江端秀和

だるまの言の葉 みんなのエッセイ
江端秀和

Hidekazu Ebata
株式会社阪神コンテンツリンク
関西地区

Hello, AI. Hello, 60th SDA.

私のサイン業界への入り口は、いわゆる末端の現場からだった。 工場での製作や取付作業をひと通り経験し、紆余曲折を経て今の会社に勤め、ご縁が重なってSDAにも関わらせていただくようになった。
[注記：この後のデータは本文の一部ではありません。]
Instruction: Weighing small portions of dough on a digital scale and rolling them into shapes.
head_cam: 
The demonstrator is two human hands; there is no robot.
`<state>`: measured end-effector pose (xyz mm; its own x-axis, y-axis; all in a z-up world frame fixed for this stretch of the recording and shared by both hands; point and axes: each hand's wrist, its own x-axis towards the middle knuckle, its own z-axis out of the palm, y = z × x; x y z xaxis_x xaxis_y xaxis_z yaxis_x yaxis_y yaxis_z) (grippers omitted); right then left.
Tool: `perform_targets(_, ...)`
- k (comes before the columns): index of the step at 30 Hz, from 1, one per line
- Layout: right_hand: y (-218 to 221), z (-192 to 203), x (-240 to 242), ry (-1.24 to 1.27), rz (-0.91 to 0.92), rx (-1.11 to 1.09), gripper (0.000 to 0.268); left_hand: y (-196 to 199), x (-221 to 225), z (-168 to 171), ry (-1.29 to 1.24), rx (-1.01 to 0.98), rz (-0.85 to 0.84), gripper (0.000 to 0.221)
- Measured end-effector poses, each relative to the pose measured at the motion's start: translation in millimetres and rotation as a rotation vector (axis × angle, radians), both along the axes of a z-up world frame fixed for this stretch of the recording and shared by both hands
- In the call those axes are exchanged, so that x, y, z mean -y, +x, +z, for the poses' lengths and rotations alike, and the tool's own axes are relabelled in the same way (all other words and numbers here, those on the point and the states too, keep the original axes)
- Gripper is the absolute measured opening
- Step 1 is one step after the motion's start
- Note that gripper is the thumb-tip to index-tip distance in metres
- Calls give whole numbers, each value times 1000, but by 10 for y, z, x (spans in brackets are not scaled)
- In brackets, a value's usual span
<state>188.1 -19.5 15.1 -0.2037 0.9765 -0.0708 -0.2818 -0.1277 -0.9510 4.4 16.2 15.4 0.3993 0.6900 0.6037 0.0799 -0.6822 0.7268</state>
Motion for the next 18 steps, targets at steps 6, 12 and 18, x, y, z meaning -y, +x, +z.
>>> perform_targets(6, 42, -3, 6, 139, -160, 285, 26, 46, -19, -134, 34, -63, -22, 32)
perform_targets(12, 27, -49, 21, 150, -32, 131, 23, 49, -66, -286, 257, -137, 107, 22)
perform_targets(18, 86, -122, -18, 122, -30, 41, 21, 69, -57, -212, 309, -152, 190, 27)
昔はよく、「これ一つ作るのに、こんなに手間がかかったんだ」という話を聞いた。 版下をコピー機で拡大・縮小しながら切り貼りし、少しの間違いで最初からやり直し。 けれど、そのひと手間の中には確かに“仕事のぬくもり”があった。

 

そんな時代から、いまはもうまったく違う風が吹いている。 デザインの現場も製作の技術も、驚くほどの速さで進化してきた。 そして気づけば、私たちは「AI」というまったく新しいツールと向き合う時代に立っている。 ポスターもロゴも、いまや数行の文章(プロンプト)を入力するだけでアイデアが提示される。 実際、私の担当する案件でも「AIで作ったグラフィックを使いたい」という要望が出てくるようになった。かつては“デザインをAIに任せるなんて”と思っていたが、今では少し考え方が変わってきている。 新しいツールを恐れて背を向けてばかりでは進化のスピードにもついていけないとも考える。

 

ペンがマウスに変わり、マウスがAIに変わっても、意志を持つのは結局“人”だ。 AIは感情のないペンであり、扱う人の感性しだいでまったく違う表現を描き出す。 上手に導けば、AIは人に代わる優秀なアシスタントとして、ときに想像を超える提案をしてくれる。 “描かせる”のではなく、“導く”。 これからのデザインには、そんな視点も必要なのかもしれない。 どんな時代でも、サインの根っこにあるのは“人に伝える”という想い。 これからも、人の心に届くデザインをつくり続けていきたい。一度、このあたりのテーマを議題に諸先生方のお話も聞いてみたいものだ。